Your objective
All of the data needs to be printed again, exactly as written.

Raw data
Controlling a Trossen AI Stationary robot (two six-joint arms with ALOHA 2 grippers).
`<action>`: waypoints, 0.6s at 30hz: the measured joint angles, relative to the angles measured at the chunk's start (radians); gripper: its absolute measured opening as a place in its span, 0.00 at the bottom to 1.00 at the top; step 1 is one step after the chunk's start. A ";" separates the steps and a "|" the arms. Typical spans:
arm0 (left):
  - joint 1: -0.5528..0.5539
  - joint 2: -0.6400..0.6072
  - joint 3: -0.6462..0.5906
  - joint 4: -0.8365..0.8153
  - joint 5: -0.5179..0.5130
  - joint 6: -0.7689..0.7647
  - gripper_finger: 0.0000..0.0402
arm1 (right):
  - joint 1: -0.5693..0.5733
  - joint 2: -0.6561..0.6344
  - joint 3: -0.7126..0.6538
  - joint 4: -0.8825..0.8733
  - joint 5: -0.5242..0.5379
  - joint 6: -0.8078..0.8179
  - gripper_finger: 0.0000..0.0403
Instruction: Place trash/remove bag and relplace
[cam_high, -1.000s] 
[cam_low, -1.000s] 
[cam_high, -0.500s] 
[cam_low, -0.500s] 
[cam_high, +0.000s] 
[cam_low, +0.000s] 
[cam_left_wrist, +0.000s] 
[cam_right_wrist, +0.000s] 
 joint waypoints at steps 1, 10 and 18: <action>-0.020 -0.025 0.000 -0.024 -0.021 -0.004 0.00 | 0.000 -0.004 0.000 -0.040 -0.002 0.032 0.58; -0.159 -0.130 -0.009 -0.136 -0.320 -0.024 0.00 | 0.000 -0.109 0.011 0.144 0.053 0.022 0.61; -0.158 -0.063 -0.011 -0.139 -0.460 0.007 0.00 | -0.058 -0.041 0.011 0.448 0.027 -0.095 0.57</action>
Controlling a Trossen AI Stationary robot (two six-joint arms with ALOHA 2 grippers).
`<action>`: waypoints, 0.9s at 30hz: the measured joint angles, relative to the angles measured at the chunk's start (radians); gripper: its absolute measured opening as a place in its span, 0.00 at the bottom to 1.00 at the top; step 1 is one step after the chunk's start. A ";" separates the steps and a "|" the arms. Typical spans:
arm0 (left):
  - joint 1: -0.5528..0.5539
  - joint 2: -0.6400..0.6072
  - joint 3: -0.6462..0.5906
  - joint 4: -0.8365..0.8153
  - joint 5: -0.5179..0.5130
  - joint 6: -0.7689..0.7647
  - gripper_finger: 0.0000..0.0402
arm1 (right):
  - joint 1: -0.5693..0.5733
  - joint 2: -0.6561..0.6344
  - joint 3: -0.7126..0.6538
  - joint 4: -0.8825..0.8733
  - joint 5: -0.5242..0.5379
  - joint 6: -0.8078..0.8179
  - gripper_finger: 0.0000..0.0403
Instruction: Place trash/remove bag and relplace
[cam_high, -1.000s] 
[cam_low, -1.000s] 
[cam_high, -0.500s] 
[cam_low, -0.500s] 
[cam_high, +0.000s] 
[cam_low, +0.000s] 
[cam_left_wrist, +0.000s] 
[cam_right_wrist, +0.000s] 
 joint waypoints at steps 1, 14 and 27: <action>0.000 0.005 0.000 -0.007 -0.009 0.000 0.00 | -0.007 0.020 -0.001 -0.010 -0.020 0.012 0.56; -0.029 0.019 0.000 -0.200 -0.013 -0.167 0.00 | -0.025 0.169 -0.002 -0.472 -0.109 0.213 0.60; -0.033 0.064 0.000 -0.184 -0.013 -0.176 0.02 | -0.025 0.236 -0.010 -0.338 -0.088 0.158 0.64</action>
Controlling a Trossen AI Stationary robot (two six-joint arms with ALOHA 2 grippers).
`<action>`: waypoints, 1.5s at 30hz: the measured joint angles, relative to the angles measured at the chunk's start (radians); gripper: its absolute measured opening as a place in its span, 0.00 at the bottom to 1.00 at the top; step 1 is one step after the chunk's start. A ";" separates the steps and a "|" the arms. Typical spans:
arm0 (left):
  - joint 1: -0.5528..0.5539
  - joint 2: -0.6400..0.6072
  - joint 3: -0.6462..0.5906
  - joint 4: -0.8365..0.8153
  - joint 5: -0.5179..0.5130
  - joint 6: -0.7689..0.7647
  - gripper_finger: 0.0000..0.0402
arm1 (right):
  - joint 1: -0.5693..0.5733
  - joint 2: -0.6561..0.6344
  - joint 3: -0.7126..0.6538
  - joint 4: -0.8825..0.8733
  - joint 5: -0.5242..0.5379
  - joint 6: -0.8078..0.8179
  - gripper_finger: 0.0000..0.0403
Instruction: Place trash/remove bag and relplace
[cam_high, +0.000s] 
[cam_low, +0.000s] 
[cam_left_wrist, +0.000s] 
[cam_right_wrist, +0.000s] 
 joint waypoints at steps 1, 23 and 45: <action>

Solution for this exercise
Controlling a Trossen AI Stationary robot (two six-joint arms with ALOHA 2 grippers).
`<action>`: waypoints, 0.6s at 30hz: the measured joint angles, relative to the angles measured at the chunk's start (radians); gripper: its absolute measured opening as a place in its span, 0.00 at the bottom to 1.00 at the top; step 1 is one step after the chunk's start. A ";" separates the steps and a "|" the arms. Typical spans:
arm0 (left):
  - joint 1: -0.5528..0.5539
  - joint 2: -0.6400..0.6072
  - joint 3: -0.6462..0.5906
  - joint 4: -0.8365..0.8153
  - joint 5: -0.5179..0.5130
  - joint 6: -0.7689..0.7647
  - gripper_finger: 0.0000..0.0402
arm1 (right):
  - joint 1: -0.5693..0.5733
  - joint 2: -0.6561..0.6344
  - joint 3: -0.7126..0.6538
  - joint 4: -0.8825..0.8733
  - joint 5: -0.5242..0.5379
  - joint 6: -0.8078..0.8179
  - gripper_finger: 0.0000..0.0403
Instruction: Place trash/remove bag and relplace
[cam_high, -1.000s] 
[cam_low, -1.000s] 
[cam_high, -0.500s] 
[cam_low, -0.500s] 
[cam_high, +0.000s] 
[cam_low, +0.000s] 
[cam_left_wrist, +0.000s] 
[cam_right_wrist, +0.000s] 
 joint waypoints at steps 1, 10 and 18: <action>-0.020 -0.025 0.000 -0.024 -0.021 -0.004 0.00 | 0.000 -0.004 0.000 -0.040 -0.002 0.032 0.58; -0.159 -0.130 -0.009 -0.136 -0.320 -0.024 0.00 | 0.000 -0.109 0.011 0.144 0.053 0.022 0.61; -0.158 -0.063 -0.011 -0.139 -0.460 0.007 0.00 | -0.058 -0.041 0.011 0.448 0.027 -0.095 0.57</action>
Controlling a Trossen AI Stationary robot (two six-joint arms with ALOHA 2 grippers).
`<action>`: waypoints, 0.9s at 30hz: the measured joint angles, relative to the angles measured at the chunk's start (radians); gripper: its absolute measured opening as a place in its span, 0.00 at the bottom to 1.00 at the top; step 1 is one step after the chunk's start. A ";" separates the steps and a "|" the arms. Typical spans:
arm0 (left):
  - joint 1: -0.5528..0.5539
  - joint 2: -0.6400..0.6072
  - joint 3: -0.6462..0.5906
  - joint 4: -0.8365..0.8153
  - joint 5: -0.5179..0.5130
  - joint 6: -0.7689..0.7647
  - gripper_finger: 0.0000..0.0402
arm1 (right):
  - joint 1: -0.5693..0.5733
  - joint 2: -0.6561..0.6344
  - joint 3: -0.7126..0.6538
  - joint 4: -0.8825..0.8733
  - joint 5: -0.5242..0.5379
  - joint 6: -0.8078..0.8179
  - gripper_finger: 0.0000..0.0403
Instruction: Place trash/remove bag and relplace
[cam_high, -1.000s] 
[cam_low, -1.000s] 
[cam_high, -0.500s] 
[cam_low, -0.500s] 
[cam_high, +0.000s] 
[cam_low, +0.000s] 
[cam_left_wrist, +0.000s] 
[cam_right_wrist, +0.000s] 
 joint waypoints at steps 1, 14 and 27: <action>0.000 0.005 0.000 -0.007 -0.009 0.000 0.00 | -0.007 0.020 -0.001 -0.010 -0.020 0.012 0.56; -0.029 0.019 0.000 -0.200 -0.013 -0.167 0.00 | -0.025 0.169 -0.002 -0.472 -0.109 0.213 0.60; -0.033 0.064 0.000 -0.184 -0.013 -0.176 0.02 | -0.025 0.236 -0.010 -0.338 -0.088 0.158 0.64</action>
Controlling a Trossen AI Stationary robot (two six-joint arms with ALOHA 2 grippers).
`<action>`: waypoints, 1.5s at 30hz: the measured joint angles, relative to the angles measured at the chunk's start (radians); gripper: its absolute measured opening as a place in its span, 0.00 at the bottom to 1.00 at the top; step 1 is one step after the chunk's start. A ";" separates the steps and a "|" the arms. Typical spans:
arm0 (left):
  - joint 1: -0.5528..0.5539
  - joint 2: -0.6400..0.6072
  - joint 3: -0.6462..0.5906
  - joint 4: -0.8365..0.8153
  - joint 5: -0.5179..0.5130
  - joint 6: -0.7689..0.7647
  - gripper_finger: 0.0000..0.0402
arm1 (right):
  - joint 1: -0.5693..0.5733
  - joint 2: -0.6561..0.6344
  - joint 3: -0.7126..0.6538
  - joint 4: -0.8825..0.8733
  - joint 5: -0.5242..0.5379
  - joint 6: -0.8078..0.8179
  - gripper_finger: 0.0000..0.0403
Instruction: Place trash/remove bag and relplace
[cam_high, +0.000s] 
[cam_low, +0.000s] 
[cam_left_wrist, +0.000s] 
[cam_right_wrist, +0.000s] 
 joint waypoints at steps 1, 23 and 45: <action>

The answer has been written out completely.